Luigi Carillo

Personal information
- Date of birth: 8 August 1996 (age 29)
- Place of birth: Naples, Italy
- Height: 1.88 m (6 ft 2 in)
- Position: Centre-back

Team information
- Current team: Latina
- Number: 33

Youth career
- 0000–2014: Juve Stabia

Senior career*
- Years: Team / Apps / (Gls)
- 2014–2016: Juve Stabia / 11 / (0)
- 2014–2015: → Catania (loan) / 1 / (0)
- 2016–2017: Akragas / 17 / (0)
- 2017–2018: Pescara / 0 / (0)
- 2017: → Paganese (loan) / 15 / (0)
- 2017–2018: → Pisa (loan) / 18 / (1)
- 2018–2021: Genoa / 0 / (0)
- 2018–2019: → Brescia (loan) / 0 / (0)
- 2019: → Salernitana (loan) / 0 / (0)
- 2019–2020: → Sambenedettese (loan) / 16 / (0)
- 2020–2021: → Casertana (loan) / 33 / (6)
- 2021–2022: ACR Messina / 31 / (0)
- 2022–2023: Novara / 31 / (1)
- 2023–2025: Foggia / 37 / (0)
- 2025–2026: Sorrento / 17 / (0)
- 2026–: Latina / 10 / (0)

= Luigi Carillo =

Italian footballer

Luigi Carillo (born 8 August 1996) is an Italian professional footballer who plays as a centre-back for club Latina.

==Career==
He made his Serie B debut for Juve Stabia on 30 May 2014 in a game against Carpi.
On 6 July 2018, Carillo signed with Serie A club Genoa.

On 17 August 2018, Carillo joined Serie B side Brescia on loan until 30 June 2019.

On 12 July 2019, Carillo joined Serie B club Salernitana on loan until 30 June 2020.

On 29 August 2019, after appearing just once on the bench for Salernitana, he was recalled from loan and sent on a different loan to Serie C club Sambenedettese instead.

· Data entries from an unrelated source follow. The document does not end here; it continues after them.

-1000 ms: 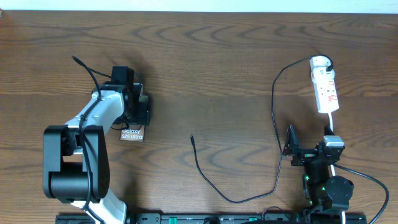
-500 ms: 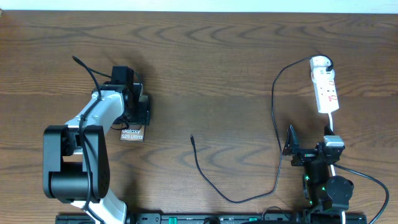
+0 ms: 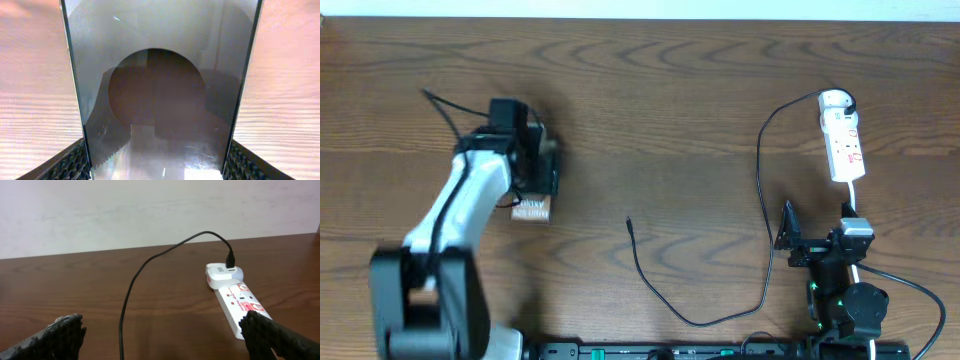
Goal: Plug charger to phone and switch on socket
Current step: 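Lift the phone with the left gripper and tilt it upright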
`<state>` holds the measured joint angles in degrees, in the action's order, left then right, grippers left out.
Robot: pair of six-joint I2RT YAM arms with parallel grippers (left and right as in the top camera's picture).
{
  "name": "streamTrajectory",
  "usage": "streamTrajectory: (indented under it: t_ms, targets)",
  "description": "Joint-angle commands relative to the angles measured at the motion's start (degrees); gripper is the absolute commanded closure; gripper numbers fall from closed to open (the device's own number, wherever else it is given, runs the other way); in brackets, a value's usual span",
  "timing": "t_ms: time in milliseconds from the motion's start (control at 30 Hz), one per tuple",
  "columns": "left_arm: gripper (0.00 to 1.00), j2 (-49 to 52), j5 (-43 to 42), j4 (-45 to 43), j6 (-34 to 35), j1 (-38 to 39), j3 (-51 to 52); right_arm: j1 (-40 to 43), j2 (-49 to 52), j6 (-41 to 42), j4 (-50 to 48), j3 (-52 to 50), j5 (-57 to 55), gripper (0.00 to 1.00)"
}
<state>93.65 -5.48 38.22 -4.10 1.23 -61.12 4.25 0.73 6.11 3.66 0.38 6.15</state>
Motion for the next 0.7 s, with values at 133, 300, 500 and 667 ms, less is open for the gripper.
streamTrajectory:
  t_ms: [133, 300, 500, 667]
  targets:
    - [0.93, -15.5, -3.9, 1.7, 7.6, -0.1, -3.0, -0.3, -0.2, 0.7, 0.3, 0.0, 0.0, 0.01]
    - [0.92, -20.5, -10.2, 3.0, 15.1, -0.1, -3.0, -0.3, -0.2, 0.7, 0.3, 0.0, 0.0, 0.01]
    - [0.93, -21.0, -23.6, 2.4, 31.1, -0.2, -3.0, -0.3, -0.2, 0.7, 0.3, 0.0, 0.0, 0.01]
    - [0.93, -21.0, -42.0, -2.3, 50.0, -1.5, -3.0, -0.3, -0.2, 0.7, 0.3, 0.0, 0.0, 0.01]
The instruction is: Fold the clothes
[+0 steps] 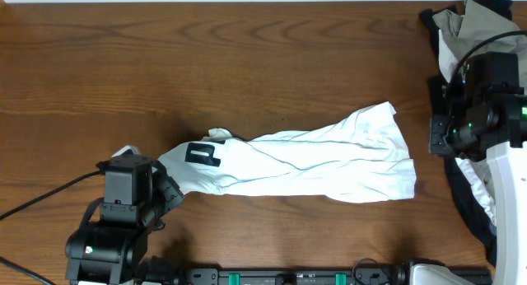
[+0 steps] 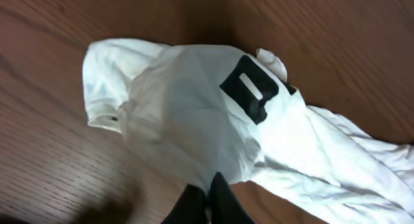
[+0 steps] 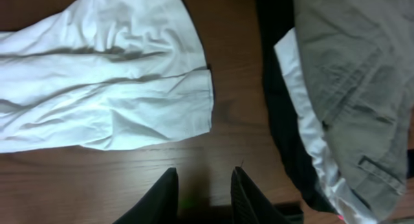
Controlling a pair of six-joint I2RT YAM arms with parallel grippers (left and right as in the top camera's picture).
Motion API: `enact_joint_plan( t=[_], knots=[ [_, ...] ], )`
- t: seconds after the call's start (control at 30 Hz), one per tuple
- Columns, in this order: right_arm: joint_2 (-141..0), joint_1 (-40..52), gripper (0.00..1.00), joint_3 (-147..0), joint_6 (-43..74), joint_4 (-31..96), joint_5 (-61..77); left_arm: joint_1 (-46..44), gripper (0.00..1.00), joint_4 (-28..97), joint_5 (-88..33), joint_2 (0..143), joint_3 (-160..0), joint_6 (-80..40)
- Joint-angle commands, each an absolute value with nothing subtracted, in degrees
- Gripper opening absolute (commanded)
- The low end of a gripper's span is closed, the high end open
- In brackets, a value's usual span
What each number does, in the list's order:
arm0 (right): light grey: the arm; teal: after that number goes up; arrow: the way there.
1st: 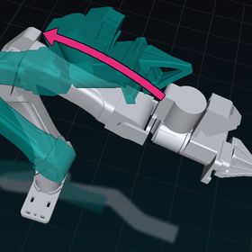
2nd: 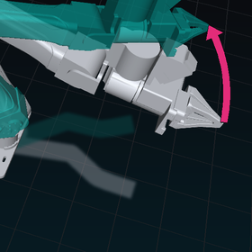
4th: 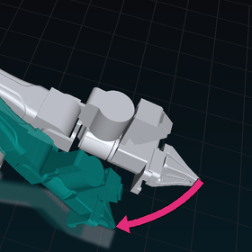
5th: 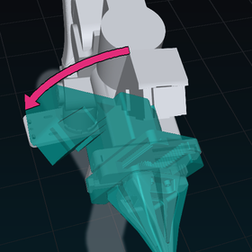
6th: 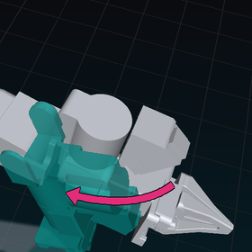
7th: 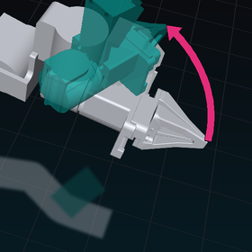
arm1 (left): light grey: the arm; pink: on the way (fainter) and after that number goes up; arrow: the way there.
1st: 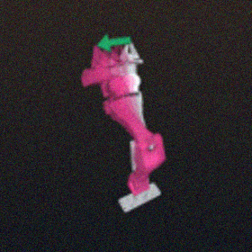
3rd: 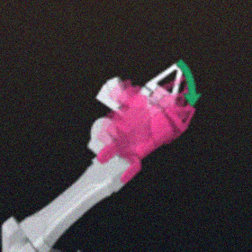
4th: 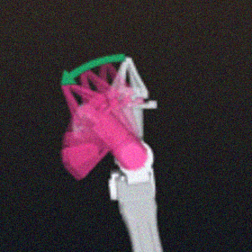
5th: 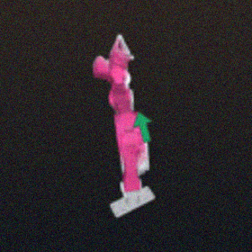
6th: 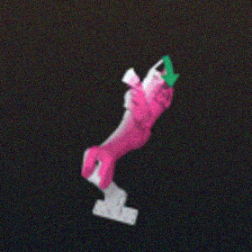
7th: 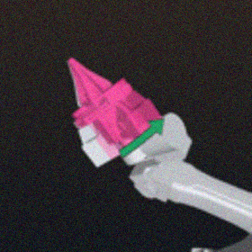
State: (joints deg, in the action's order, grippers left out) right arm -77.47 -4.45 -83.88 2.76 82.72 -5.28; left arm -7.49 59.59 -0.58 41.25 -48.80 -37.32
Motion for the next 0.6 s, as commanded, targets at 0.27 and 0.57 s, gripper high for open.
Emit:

On 16 September 2020 he joined Casertana on loan.

On 18 August 2021 he signed a two-year contract with ACR Messina.

On 26 July 2022, Carillo moved to Novara on a two-year deal.

On 30 August 2023, Carillo joined Foggia on a two-year contract.

On 9 January 2025, he joined Sorrento on permanent basis.